Refusing to Age Gracefully: The New Frontier

by rthieme on March 29, 2007

Mid-life issues, I learned from twenty years of professional ministry and my own life experience, are as predictable as those of adolescence. When they emerge, it doesn’t always mean a crisis but it does generally mean that a passage is under way.

Carl Jung illuminated the midlife passage by describing the process of individuation. During individuation, which intensifies between 35 and 45, we incorporate attributes from within ourselves that we previously looked to others to provide.

The midlife passage can be an opportunity or the end of a relationship. Couples either renegotiate the terms of their relationships and put themselves on a new footing or go their separate ways. We just don’t need others in the same ways that we needed them before.

A book that helped me during that time was The Seasons of a Man’s Life by Daniel J. Levinson. The basis for popular books like Passages, it defined adult stages of male development in depth and detail. From the mid-twenties to the mid-fifties, developmental tasks presented themselves as certainly as forging an identity was required in the teens and twenties.

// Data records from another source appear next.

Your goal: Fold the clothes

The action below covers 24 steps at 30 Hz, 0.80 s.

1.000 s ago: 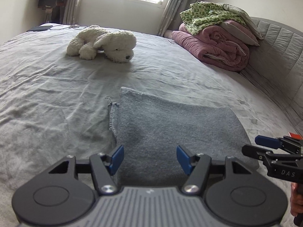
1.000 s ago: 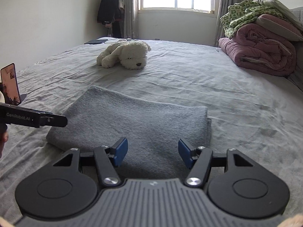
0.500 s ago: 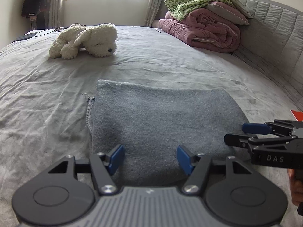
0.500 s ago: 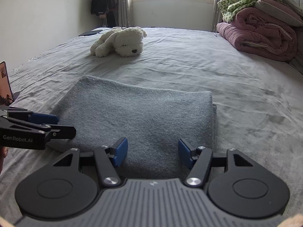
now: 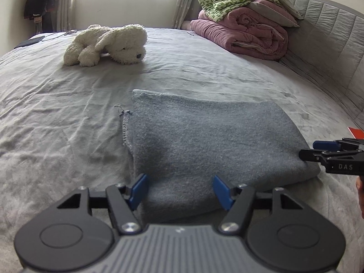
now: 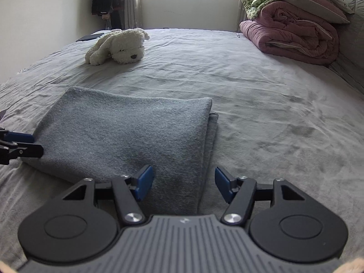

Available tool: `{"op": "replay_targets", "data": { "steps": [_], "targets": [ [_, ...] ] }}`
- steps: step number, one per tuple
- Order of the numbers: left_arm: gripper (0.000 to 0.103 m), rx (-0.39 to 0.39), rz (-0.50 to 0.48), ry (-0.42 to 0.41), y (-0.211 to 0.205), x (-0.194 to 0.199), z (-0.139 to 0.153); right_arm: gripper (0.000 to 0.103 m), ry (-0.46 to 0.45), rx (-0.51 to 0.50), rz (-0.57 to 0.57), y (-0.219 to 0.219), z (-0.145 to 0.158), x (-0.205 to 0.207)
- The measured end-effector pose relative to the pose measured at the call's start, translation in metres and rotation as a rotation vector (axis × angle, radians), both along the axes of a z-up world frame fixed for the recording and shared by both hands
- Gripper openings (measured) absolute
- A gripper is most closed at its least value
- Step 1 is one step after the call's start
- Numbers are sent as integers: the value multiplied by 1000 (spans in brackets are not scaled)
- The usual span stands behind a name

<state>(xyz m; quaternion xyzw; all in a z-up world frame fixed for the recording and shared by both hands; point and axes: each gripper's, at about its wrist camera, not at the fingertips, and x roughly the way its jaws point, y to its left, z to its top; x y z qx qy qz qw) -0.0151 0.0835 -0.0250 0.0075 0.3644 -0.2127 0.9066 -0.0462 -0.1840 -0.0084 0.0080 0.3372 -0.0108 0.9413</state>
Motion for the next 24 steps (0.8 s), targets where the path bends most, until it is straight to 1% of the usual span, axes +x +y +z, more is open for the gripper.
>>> {"op": "replay_targets", "data": {
  "steps": [3, 6, 10, 16, 21, 24],
  "targets": [
    [67, 2, 38, 26, 10, 5, 0, 65, -1, -14, -26, -9, 3, -1],
    [67, -26, 90, 57, 21, 13, 0, 65, -6, -7, -55, -16, 8, 1],
    [67, -69, 141, 87, 31, 24, 2, 65, -21, 29, -79, -18, 15, 8],
    [67, -175, 187, 176, 39, 42, 0, 65, -20, 104, -87, -13, 20, 22],
    [65, -267, 223, 255, 46, 56, -8, 65, -16, 137, -95, -10, 21, 30],
    [65, -335, 242, 304, 55, 65, -15, 65, -10, 168, -103, -11, 21, 34]
  ]
}}
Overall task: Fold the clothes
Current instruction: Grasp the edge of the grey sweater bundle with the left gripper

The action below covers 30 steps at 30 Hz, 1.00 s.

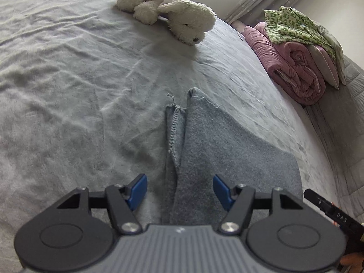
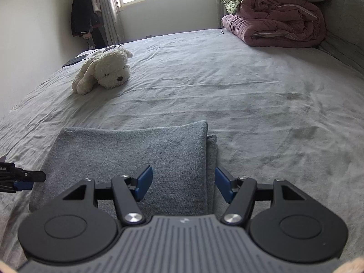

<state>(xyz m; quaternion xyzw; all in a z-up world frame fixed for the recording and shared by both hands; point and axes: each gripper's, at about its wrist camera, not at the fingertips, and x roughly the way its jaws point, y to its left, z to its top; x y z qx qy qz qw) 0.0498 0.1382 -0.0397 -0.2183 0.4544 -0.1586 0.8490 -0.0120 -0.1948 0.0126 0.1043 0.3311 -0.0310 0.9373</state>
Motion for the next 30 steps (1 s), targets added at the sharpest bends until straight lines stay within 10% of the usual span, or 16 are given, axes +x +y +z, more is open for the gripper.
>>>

But Levinson lived in a time when midlife was the primary concern of most men – a book about women was written later – and the challenge and adventure of aging was not on anyone’s radar. Levinson defined the period after sixty as senescence – a churlish word, uttered with the pride of life – and left that part of the map blank. He might as well have written, “beyond here be monsters” and drawn a big serpent with a coiled tail.

But we are living longer and longer and we are gong to live longer and longer. The average life span for a man in America went from 47 in 1900 to 78 in 2000. Medical advances and the enhancement of our bodies through chemicals, genetic engineering, nanotechnology and anti-aging protocols in this century may mean that 130 or more will be within our reach.

The fastest growing segment of the population by percentage increase is over 100. The segment from 80 to 100 is next.

So as I look out over the deep waters of the sixties, seventies, eighties, nineties, and more – while that particular passage may not be my fate, it will be the fate of many – where are the helpful texts? Where are the stories of mentors who have gone before? What are the developmental tasks of this period, what unique challenges do these decades pose?

The shelf is empty. Nobody knows. We are writing the book as we live it.

We will take this territory inch by inch as we redefine ourselves for a time of life when most of our parents were checking out.

This is the real new frontier of the twenty-first century. Space travel will take us to other planets and other star systems, other races and civilizations will emerge in the foreground of our consciousness, identity will be reinvented through myriad technologies, changing the essential definition of what it means to be human. We are already fledgling cyborgs, running on plastic joints and putting implants into our heads as well as our hearts.  But what we do with the life that these changes enable, that’s the real challenge. What will transformation mean for society and culture writ large?

Above all … what will it mean for us?

I have reinvented myself for three distinct careers. Each required a different persona and much of the joy of my life consisted of creating personas equal to the challenge. Now I find that reinvention is not over. I have to do it again, and maybe again. There is no book, no wise parent to point the way. Pre-boomers and boomers are linked in this endeavor by destiny and default, and the pursuit of creative solutions will define our ability to age, not gracefully, but robustly, engaged with the complex challenges presented by globalization and the colonization of inner and outer space. This is the joy of our reprieve, this undeserved beneficence, this terrific mountain, promising magnificent vistas, well worth the arduous climb.